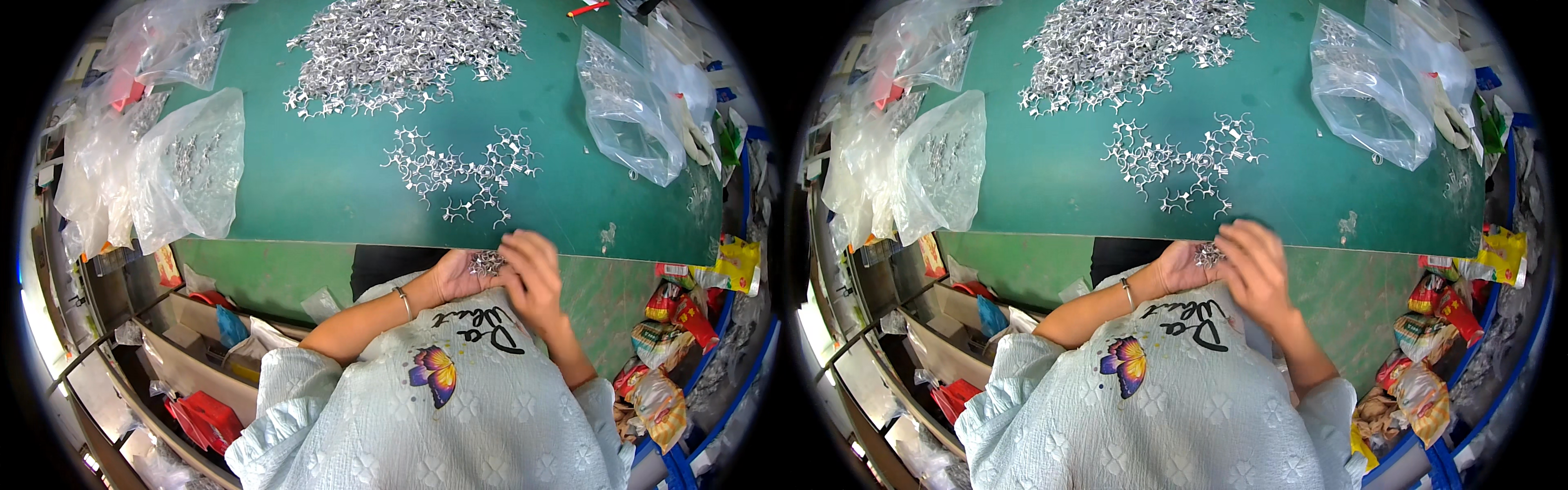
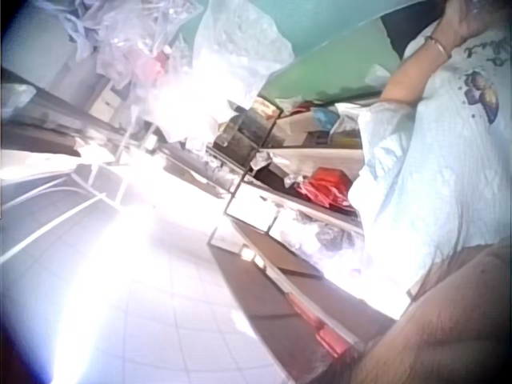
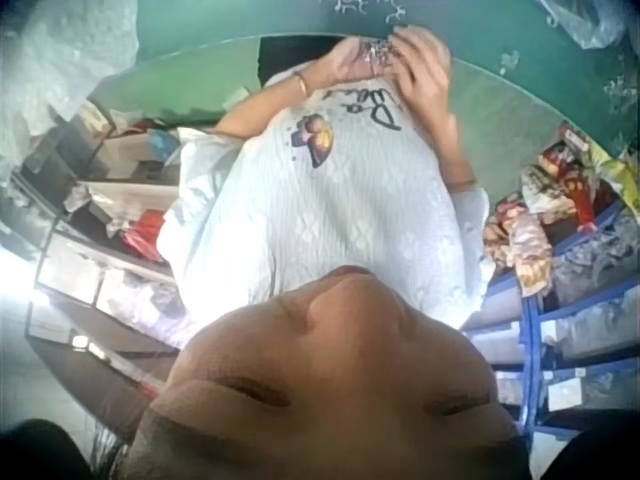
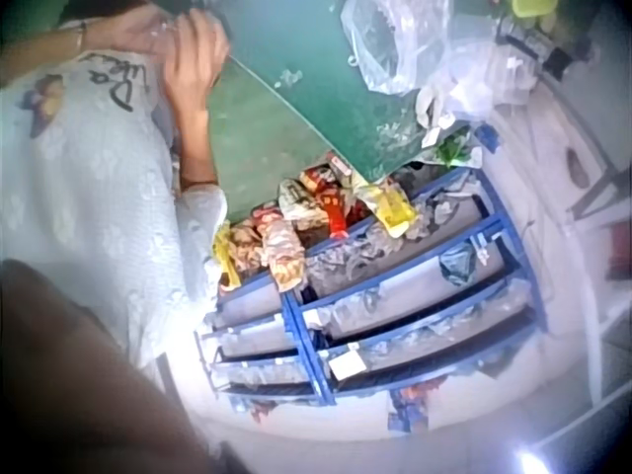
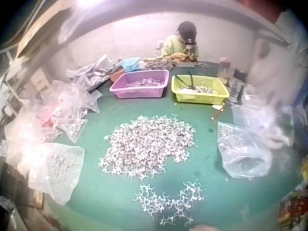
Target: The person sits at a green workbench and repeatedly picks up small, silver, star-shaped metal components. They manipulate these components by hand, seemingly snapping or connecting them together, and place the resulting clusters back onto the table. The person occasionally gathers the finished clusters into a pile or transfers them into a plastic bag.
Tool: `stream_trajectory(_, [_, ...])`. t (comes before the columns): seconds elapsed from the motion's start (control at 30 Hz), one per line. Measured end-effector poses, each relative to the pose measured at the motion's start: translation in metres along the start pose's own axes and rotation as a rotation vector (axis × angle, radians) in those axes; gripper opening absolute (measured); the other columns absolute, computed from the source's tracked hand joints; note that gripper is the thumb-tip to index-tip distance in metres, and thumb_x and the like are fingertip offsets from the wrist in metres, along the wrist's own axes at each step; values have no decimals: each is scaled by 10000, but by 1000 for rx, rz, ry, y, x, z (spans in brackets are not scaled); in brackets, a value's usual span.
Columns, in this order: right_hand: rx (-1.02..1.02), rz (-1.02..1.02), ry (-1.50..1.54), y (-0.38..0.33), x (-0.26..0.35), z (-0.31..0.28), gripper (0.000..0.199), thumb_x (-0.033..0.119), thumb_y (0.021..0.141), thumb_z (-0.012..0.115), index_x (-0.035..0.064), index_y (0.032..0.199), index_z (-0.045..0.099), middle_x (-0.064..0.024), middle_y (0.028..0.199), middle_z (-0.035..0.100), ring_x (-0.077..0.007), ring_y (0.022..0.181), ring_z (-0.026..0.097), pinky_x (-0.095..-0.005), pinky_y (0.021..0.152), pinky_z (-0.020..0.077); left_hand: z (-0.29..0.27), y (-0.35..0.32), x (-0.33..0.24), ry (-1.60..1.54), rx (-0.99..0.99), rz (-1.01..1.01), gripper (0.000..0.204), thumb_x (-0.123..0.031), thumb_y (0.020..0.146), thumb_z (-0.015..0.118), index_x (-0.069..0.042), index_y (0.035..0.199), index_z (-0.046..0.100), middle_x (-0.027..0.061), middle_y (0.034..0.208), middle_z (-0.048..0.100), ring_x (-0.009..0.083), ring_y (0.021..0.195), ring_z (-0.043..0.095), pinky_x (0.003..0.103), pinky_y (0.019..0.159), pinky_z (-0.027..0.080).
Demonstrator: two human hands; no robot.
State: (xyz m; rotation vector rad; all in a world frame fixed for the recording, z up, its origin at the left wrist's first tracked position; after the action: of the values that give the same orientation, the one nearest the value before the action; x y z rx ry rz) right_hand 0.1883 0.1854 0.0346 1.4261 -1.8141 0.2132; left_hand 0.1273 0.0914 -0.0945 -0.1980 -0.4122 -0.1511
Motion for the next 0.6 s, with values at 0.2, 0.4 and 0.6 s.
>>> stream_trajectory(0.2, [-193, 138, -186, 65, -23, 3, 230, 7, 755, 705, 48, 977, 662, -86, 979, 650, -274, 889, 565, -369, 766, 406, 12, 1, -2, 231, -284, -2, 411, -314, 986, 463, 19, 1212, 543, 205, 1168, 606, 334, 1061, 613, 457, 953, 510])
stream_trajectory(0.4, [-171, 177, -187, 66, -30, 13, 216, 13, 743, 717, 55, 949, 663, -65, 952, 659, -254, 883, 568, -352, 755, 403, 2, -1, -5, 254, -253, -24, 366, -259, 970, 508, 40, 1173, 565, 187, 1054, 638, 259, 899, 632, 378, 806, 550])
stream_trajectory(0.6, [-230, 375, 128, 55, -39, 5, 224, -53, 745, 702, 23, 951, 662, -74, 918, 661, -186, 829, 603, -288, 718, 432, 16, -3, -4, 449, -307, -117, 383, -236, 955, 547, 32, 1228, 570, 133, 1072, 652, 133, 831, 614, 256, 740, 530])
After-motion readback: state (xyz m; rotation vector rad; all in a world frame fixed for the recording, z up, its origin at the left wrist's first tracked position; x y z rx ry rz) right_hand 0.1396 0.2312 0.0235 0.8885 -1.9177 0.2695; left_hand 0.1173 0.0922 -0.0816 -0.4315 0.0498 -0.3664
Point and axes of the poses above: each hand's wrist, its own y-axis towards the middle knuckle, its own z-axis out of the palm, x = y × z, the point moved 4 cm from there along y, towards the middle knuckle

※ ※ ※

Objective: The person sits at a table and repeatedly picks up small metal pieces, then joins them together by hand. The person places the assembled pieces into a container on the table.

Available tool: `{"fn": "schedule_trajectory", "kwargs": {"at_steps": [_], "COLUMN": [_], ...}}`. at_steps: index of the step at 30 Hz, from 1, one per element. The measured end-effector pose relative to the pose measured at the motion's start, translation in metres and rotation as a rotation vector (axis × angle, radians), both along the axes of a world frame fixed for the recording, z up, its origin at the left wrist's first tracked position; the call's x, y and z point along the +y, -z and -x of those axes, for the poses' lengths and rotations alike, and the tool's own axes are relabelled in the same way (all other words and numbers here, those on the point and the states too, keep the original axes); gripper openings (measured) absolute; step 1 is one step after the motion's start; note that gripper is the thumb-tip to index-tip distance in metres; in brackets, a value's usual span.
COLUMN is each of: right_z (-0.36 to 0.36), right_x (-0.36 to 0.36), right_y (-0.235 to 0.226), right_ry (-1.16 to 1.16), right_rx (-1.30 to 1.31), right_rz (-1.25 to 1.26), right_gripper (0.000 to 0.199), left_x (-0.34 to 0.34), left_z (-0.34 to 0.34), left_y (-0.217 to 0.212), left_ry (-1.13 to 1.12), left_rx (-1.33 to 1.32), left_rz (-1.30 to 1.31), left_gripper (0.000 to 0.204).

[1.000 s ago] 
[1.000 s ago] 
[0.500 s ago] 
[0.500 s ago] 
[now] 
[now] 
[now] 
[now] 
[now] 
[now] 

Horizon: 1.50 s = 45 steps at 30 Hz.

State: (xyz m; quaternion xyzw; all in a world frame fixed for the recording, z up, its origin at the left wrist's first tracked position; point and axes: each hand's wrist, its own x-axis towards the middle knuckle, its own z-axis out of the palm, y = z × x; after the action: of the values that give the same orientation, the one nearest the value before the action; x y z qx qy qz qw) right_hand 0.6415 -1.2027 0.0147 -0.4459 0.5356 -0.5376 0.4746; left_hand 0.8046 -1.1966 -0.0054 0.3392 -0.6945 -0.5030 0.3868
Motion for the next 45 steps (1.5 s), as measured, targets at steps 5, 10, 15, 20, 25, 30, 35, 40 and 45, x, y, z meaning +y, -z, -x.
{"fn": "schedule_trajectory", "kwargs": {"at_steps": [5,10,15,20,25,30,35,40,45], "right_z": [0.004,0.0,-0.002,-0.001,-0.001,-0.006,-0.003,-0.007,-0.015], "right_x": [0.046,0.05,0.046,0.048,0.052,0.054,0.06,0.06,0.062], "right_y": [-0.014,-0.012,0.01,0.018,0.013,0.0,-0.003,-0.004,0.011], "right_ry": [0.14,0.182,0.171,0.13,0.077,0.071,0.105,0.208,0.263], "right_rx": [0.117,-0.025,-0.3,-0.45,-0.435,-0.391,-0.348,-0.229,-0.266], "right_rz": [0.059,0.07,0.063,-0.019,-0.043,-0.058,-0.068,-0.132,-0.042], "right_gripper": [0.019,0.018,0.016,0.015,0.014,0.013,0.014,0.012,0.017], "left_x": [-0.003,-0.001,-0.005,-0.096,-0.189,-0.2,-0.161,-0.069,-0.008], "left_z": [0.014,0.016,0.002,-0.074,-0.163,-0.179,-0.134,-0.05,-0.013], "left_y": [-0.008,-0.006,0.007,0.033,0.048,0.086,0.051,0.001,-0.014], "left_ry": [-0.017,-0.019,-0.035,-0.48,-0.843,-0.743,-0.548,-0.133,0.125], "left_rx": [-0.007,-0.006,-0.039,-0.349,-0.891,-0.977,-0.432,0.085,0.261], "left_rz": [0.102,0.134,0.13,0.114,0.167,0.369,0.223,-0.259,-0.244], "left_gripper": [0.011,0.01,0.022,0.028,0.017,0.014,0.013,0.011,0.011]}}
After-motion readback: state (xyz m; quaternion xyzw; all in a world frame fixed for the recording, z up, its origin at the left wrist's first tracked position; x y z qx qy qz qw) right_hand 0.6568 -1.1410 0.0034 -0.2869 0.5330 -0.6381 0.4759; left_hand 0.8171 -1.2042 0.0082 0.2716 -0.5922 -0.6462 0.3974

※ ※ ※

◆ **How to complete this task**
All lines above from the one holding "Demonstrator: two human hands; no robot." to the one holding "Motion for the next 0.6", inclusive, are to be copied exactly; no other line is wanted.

◆ **Exercise solution**
Demonstrator: two human hands; no robot.
State: (xyz m; rotation vector rad; all in a world frame fixed for the recording, z up, its origin at the left wrist's first tracked position; after the action: of the values that give the same orientation, the one nearest the value before the action; x y z rx ry rz) right_hand 0.1883 0.1854 0.0346 1.4261 -1.8141 0.2132; left_hand 0.1273 0.0914 -0.0945 -0.1980 -0.4122 -0.1511
Motion for the next 0.6 s, with values at 0.2, 0.4 and 0.6 s.

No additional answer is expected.